Since the pictures are not wanted, retype the listing below exactly and without them.

##### DATA EXCERPT

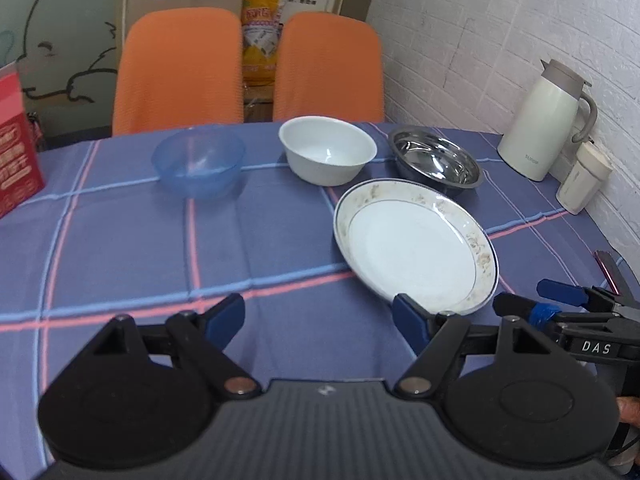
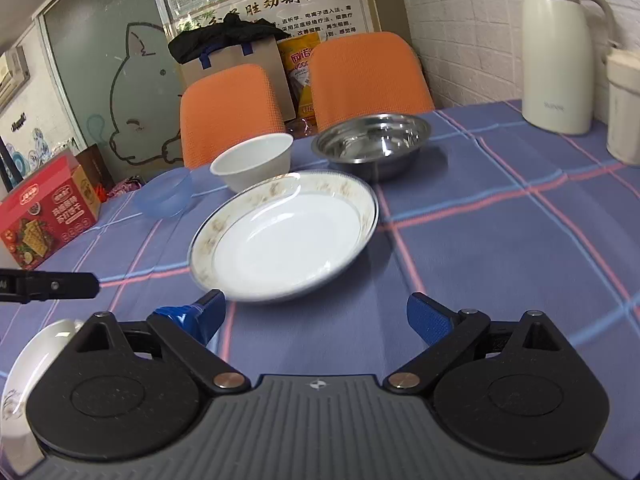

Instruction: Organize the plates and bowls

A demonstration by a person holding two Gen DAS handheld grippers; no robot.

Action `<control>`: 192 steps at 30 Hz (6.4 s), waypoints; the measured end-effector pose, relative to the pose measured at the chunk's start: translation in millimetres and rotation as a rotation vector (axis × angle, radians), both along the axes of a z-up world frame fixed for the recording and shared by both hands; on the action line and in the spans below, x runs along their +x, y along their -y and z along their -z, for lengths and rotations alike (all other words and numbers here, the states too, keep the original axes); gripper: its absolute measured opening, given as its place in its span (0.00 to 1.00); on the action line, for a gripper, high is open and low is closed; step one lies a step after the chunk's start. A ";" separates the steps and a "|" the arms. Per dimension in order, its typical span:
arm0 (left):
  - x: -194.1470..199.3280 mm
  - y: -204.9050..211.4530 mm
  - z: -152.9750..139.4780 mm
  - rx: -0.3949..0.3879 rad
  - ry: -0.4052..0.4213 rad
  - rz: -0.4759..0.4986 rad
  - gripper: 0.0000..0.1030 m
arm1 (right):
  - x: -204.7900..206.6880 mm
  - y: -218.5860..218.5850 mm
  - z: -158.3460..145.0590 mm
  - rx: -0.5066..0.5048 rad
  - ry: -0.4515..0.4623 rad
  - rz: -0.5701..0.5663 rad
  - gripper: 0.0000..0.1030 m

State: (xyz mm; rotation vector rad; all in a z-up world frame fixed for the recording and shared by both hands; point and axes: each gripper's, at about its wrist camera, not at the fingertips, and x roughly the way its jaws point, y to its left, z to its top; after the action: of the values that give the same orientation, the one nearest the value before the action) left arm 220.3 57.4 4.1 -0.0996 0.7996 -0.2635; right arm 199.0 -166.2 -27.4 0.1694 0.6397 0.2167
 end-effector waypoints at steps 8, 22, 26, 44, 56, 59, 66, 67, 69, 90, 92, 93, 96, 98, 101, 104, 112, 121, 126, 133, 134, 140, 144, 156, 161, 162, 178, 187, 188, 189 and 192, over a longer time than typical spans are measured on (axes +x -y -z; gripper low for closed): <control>87.1 43.1 26.6 -0.032 -0.124 0.072 0.73 | 61.5 1.5 8.3 -0.072 -0.059 -0.042 0.83; 119.9 63.0 46.5 0.021 -0.149 0.075 0.70 | 87.3 -10.4 21.7 -0.066 -0.102 -0.095 0.83; 118.6 65.6 49.7 0.031 -0.136 0.071 0.70 | 86.8 -14.6 21.9 -0.090 -0.090 -0.090 0.83; 108.7 65.6 46.8 0.067 -0.120 0.003 0.40 | 78.8 -21.8 26.2 -0.106 0.001 -0.114 0.74; 58.4 46.6 4.4 0.028 -0.070 -0.012 0.38 | 37.4 -34.5 -5.9 -0.076 0.061 -0.099 0.74; 32.8 32.0 -6.1 0.023 -0.068 -0.026 0.38 | 21.6 -42.4 -17.6 -0.070 0.073 -0.120 0.74; -42.6 -20.0 -18.7 0.053 -0.041 -0.098 0.37 | -23.5 -82.3 -30.7 -0.052 0.083 -0.211 0.74; -53.3 -29.1 -18.6 0.054 -0.037 -0.115 0.37 | -29.4 -89.9 -31.1 -0.049 0.083 -0.226 0.74; -73.6 -45.6 -17.4 0.052 -0.039 -0.146 0.37 | -40.6 -103.8 -31.6 -0.042 0.085 -0.257 0.74; -152.2 -106.4 29.7 0.026 -0.062 -0.234 0.36 | -103.7 -170.3 6.0 -0.042 0.015 -0.386 0.74; -152.8 -107.0 29.6 0.018 -0.055 -0.225 0.37 | -103.8 -170.7 6.6 -0.040 0.025 -0.385 0.74; -153.7 -107.6 28.6 0.015 -0.053 -0.225 0.43 | -103.9 -170.8 6.0 -0.043 0.028 -0.382 0.74; -158.6 -110.3 22.8 0.029 -0.019 -0.242 0.57 | -105.6 -165.0 2.3 -0.043 0.063 -0.359 0.74; -159.9 -114.7 17.7 0.021 -0.007 -0.263 0.58 | -106.7 -160.3 -0.8 -0.031 0.073 -0.349 0.74; -159.1 -120.7 9.3 -0.004 0.010 -0.283 0.60 | -103.5 -157.1 1.8 -0.056 0.037 -0.336 0.75; -156.6 -119.3 3.4 0.008 0.029 -0.289 0.60 | -106.4 -159.5 6.2 -0.077 0.020 -0.369 0.77; -156.1 -106.5 -6.2 0.007 0.055 -0.261 0.63 | -104.8 -139.6 -4.6 -0.044 0.059 -0.327 0.75; -142.0 -65.3 -10.7 0.011 0.064 -0.165 0.72 | -97.1 -91.7 -7.1 -0.054 0.051 -0.251 0.76; -120.7 -33.5 -14.6 -0.009 0.049 -0.101 0.72 | -81.9 -39.2 -5.0 -0.065 0.004 -0.144 0.76; -78.4 27.8 -21.8 0.040 0.053 -0.022 0.72 | -46.4 19.8 -10.0 0.054 -0.144 0.040 0.76; -70.4 38.4 -22.5 0.052 0.053 -0.004 0.72 | -43.3 25.2 -10.7 0.073 -0.146 0.043 0.76; -25.8 94.1 -20.1 0.118 0.039 0.088 0.72 | -27.4 44.4 -21.6 0.040 -0.041 0.031 0.76; 0.9 121.0 -18.3 0.151 0.036 0.126 0.72 | 2.7 60.9 -26.8 -0.014 -0.042 0.036 0.76; 77.4 147.7 0.4 0.177 -0.008 0.105 0.72 | 86.8 86.8 -35.2 -0.091 -0.023 0.007 0.76; 118.6 146.3 -19.8 0.130 0.039 0.089 0.72 | 111.3 91.3 -31.7 -0.096 -0.018 -0.011 0.76; 129.7 146.0 -25.9 0.112 0.049 0.089 0.72 | 115.9 92.0 -30.9 -0.094 -0.021 -0.012 0.76; 276.9 191.7 18.4 0.198 -0.049 0.188 0.67 | 207.2 91.0 -2.6 -0.083 -0.108 0.026 0.76; 287.1 197.8 41.0 0.217 -0.079 0.202 0.52 | 225.4 80.2 16.7 -0.074 -0.126 -0.014 0.76; 286.5 198.0 43.0 0.218 -0.088 0.203 0.50 | 225.1 77.5 16.6 -0.071 -0.122 -0.030 0.76; 287.0 198.2 44.9 0.221 -0.096 0.204 0.45 | 225.0 74.0 16.5 -0.075 -0.120 -0.047 0.76; 286.7 194.0 46.6 0.194 -0.114 0.205 0.41 | 221.1 63.1 16.6 -0.117 -0.110 -0.095 0.75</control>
State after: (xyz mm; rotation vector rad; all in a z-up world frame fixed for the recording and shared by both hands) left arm 507.0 -136.6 -42.5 0.1521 0.9460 -0.3752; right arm 420.0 -229.3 -44.1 0.0381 0.7686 0.2615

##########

ANSWER FOR THIS EXERCISE:
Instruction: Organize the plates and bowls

A demonstration by a person holding two Gen DAS handheld grippers; no robot.

Action `<control>`: 192 steps at 30 Hz (6.4 s), waypoints; the measured end-effector pose, relative to the pose measured at the chunk's start: translation in millimetres and rotation as a rotation vector (axis × angle, radians), both along the axes of a z-up world frame fixed for the recording and shared by both hands; on the action line and in the spans below, x runs along their +x, y along their -y and z along their -z, for lengths and rotations alike (all other words and numbers here, the states too, keep the original axes); gripper: its absolute measured opening, given as its place in its span (0.00 to 1.00); on the action line, for a gripper, high is open and low is closed; step one lies a step after the chunk's start. A ";" separates the steps and a "|" the arms. Per dimension in order, its typical span:
arm0 (left):
  - x: -194.1470..199.3280 mm
  - y: -204.9050..211.4530 mm
  - z: -152.9750..139.4780 mm
  - rx: -0.3949..0.3879 rad
  - ry: -0.4052..0.4213 rad
  - rz: -0.4759..0.4986 rad
  - gripper: 0.0000..0.1030 m
arm1 (right):
  - x: -204.7900..206.6880 mm
  - y: -218.5860..218.5850 mm
  - z: -158.3460..145.0590 mm
  - rx: -0.5066..0.5048 rad
  - ry: -0.4515..0.4623 rad
  - rz: -0.5701..0.5663 rad
  - gripper: 0.0000..0.1030 m

State: (xyz mm; rotation vector rad; all in a z-up world frame fixed for the recording and shared by both hands; point and axes: each gripper's, at about its wrist camera, not at the fingertips, and x roughly the way its jaws point, y to its left, z to its top; after the action: of the values that give the same orientation, the one nearest the value before the action) left arm 220.3 57.4 4.1 -0.0996 0.7996 -0.2635; right arm 199.0 -166.2 -27.4 0.1694 0.6397 0.2167
 end-effector waypoints at steps 8, 22, 26, 44, 56, 59, 66, 67, 69, 90, 92, 93, 96, 98, 101, 104, 112, 121, 126, 133, 134, 140, 144, 156, 161, 162, 178, 187, 188, 189 and 192, over a longer time than typical spans are measured on (axes +x -y -z; gripper low for closed): <control>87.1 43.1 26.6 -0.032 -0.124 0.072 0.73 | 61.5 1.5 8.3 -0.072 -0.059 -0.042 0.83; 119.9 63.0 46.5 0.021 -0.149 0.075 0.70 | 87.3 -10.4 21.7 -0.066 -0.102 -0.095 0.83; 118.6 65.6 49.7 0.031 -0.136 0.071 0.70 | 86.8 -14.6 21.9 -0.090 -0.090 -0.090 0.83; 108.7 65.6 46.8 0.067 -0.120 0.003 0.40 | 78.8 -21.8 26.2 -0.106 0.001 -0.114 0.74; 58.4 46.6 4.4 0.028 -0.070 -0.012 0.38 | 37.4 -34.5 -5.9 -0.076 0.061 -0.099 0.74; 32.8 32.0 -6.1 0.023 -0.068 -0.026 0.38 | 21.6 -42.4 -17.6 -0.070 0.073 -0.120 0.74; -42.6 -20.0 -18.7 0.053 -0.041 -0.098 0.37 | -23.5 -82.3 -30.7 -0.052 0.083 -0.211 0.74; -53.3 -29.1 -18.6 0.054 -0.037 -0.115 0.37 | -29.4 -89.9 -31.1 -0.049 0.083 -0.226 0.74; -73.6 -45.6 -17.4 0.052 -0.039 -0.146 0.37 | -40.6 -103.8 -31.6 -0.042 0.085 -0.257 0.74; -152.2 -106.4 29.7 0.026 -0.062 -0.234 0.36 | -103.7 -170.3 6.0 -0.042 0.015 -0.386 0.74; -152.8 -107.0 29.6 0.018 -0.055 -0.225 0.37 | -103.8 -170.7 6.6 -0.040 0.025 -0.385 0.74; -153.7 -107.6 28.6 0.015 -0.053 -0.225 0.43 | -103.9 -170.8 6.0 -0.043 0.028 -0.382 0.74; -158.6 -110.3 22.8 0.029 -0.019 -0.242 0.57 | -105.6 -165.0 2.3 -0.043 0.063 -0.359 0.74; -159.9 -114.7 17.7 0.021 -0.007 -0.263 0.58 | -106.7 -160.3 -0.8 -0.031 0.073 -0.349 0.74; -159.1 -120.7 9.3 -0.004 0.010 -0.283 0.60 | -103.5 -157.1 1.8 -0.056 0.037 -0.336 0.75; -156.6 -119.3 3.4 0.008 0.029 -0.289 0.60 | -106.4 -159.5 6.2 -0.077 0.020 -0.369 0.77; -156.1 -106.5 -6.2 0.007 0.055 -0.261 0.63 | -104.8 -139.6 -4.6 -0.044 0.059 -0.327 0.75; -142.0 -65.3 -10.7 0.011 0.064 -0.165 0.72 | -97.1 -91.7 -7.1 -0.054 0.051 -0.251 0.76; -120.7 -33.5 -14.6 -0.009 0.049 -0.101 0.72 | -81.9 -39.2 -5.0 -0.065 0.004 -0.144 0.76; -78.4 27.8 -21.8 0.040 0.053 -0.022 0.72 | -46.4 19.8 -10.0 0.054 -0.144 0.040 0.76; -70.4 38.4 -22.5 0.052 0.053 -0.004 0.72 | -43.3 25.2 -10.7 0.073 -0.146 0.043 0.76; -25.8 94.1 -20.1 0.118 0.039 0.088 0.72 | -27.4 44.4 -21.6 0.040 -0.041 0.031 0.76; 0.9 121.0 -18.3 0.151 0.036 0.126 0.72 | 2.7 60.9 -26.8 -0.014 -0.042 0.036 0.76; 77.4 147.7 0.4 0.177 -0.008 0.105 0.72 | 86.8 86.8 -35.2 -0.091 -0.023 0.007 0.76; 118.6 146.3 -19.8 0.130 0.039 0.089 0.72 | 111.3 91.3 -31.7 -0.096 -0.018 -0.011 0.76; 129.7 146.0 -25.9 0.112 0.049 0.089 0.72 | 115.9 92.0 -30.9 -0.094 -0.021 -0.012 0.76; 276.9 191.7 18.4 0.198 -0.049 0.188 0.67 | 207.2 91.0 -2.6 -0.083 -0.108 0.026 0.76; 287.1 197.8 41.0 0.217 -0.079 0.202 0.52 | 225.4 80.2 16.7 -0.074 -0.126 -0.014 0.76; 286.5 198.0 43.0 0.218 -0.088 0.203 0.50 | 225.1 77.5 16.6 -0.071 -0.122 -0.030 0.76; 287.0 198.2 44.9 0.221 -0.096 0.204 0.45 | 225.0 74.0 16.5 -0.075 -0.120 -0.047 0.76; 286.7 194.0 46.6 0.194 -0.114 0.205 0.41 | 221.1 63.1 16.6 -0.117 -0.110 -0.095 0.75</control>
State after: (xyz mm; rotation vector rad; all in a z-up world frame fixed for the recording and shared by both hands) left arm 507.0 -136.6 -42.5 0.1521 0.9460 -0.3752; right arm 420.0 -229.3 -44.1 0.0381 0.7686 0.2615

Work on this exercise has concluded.